Source: IHS Jane’s 360
Textron AirLand has demonstrated the capabilities of its Scorpion aircraft to Bulgaria and others, as it looks to secure a first sale of the type during a post-Paris Air Show tour of Europe, the company disclosed in early July.
The tandem twin-seat and twin-engine jet, which is being touted as a modern, cheap, yet capable multirole platform, is being pitched to Bulgaria as that country looks to update its ageing combat aircraft inventories.

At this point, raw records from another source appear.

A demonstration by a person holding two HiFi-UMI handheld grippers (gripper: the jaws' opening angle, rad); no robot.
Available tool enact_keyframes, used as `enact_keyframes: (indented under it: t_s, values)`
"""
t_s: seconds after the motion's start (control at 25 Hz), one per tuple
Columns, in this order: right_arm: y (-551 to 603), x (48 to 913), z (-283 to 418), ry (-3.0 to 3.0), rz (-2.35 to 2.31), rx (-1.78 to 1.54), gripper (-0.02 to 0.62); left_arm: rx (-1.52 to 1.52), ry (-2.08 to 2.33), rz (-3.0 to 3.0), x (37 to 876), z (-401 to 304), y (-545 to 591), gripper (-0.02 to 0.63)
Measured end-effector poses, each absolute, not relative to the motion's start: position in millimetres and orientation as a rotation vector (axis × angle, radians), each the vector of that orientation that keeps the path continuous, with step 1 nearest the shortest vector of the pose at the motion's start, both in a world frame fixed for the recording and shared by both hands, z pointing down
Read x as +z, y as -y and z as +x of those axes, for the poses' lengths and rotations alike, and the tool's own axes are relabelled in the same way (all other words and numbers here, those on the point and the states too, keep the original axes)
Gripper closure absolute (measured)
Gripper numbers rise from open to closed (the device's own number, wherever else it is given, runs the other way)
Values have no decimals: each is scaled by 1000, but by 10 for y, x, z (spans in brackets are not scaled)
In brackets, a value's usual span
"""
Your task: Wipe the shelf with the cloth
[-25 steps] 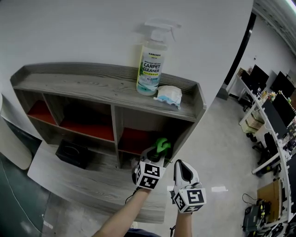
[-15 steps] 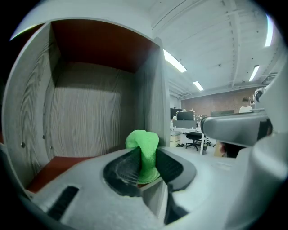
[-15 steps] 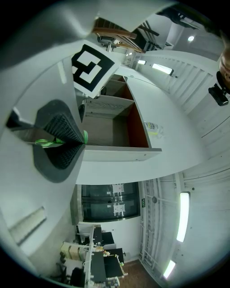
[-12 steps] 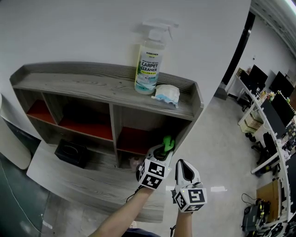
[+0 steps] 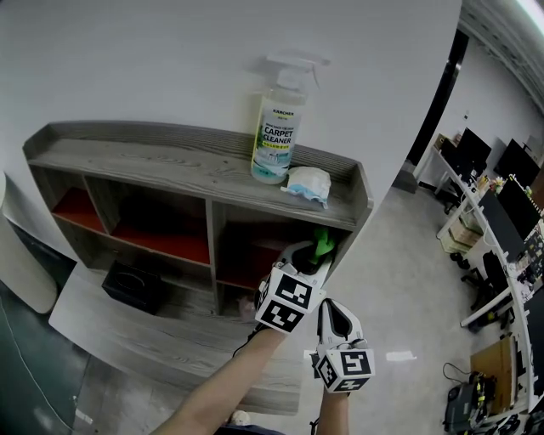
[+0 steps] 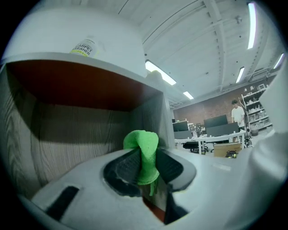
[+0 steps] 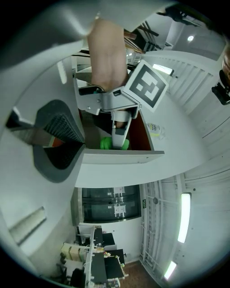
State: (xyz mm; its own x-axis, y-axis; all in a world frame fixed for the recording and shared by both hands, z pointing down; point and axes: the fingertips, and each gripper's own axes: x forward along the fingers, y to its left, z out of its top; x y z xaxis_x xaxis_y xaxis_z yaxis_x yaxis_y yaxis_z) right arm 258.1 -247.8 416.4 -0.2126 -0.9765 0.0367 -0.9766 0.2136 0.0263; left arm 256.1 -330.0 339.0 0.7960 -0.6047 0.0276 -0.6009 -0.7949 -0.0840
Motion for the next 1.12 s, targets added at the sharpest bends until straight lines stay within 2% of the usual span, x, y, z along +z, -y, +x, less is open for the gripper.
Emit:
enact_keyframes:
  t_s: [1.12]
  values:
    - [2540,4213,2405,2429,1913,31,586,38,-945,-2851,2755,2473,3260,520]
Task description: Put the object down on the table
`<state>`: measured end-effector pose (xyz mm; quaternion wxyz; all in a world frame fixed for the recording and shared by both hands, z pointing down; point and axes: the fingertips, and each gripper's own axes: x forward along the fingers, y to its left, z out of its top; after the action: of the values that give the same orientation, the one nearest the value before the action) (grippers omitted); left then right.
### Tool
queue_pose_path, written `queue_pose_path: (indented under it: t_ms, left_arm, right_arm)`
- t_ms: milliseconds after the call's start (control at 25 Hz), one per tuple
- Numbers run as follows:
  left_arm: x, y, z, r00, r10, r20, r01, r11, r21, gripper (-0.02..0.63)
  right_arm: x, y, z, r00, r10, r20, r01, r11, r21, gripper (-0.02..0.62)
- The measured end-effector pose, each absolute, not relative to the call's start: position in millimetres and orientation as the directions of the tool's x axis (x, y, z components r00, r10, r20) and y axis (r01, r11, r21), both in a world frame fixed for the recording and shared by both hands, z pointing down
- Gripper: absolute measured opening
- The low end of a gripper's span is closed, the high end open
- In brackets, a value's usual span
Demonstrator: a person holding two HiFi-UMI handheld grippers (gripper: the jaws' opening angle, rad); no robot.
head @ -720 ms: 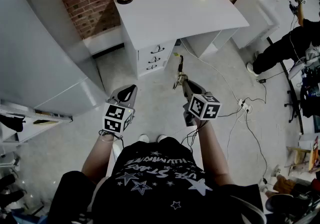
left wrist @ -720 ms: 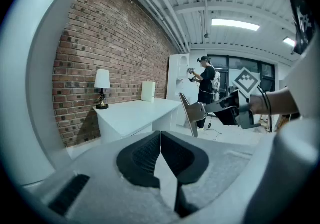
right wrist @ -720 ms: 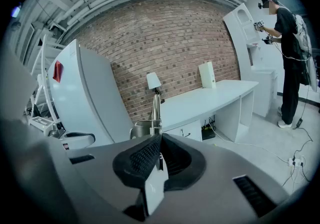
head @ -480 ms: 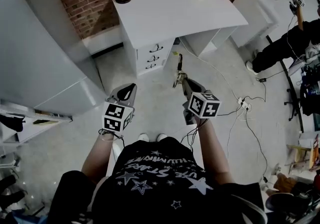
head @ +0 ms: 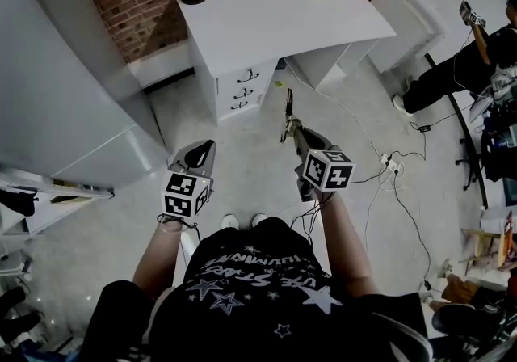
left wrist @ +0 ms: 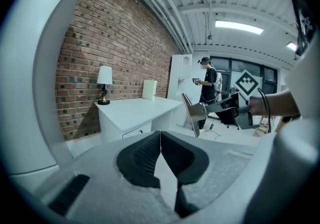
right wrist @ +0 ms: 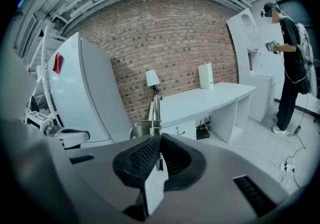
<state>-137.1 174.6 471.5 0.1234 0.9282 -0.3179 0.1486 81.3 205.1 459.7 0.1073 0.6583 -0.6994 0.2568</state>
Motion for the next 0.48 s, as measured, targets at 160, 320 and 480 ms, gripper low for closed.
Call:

Bulgaria has been reported to be looking at surplus Lockheed Martin F-16 Fighting Falcon jets to fulfil a MiG-29 ‘Fulcrum’ and Sukhoi Su-25 ‘Frogfoot’ replacement requirement, and other offerings such as early model Eurofighter Typhoons, Saab Gripens, and even the Pakistan Aeronautical Complex/Chengdu Aircraft Industry Corporation (PAC/CAC) JF-17 Thunder have also been touted.
In the case of the Scorpion, however, it was reported by national defence aerospace publication Списание АЕРО that this particular aircraft is being touted as a possible replacement for the Bulgarian Air Force’s Aero L-39ZA Albatros light strike fighters, and as a support platform to the ‘new’ main fighter type.
First revealed in September 2013, the Scorpion jet has been developed to suit a wide range of mission sets that include counterinsurgency, border patrol, maritime surveillance, counter-narcotics, and air defence. The aircraft is built around a 2.3 m 3 payload bay in the centre of its fuselage that can accept a variety of sensors and weapons systems, depending on the mission, up to 1,360 kg, and has six underwing hardpoints – three on each side – to carry additional sensors, fuel, or weapons up to 2,766 kg. Company-supplied performance specifications give the Scorpion a top speed of 450 kt, a service ceiling of 45,000 ft, and a ferry range of 4,450 km.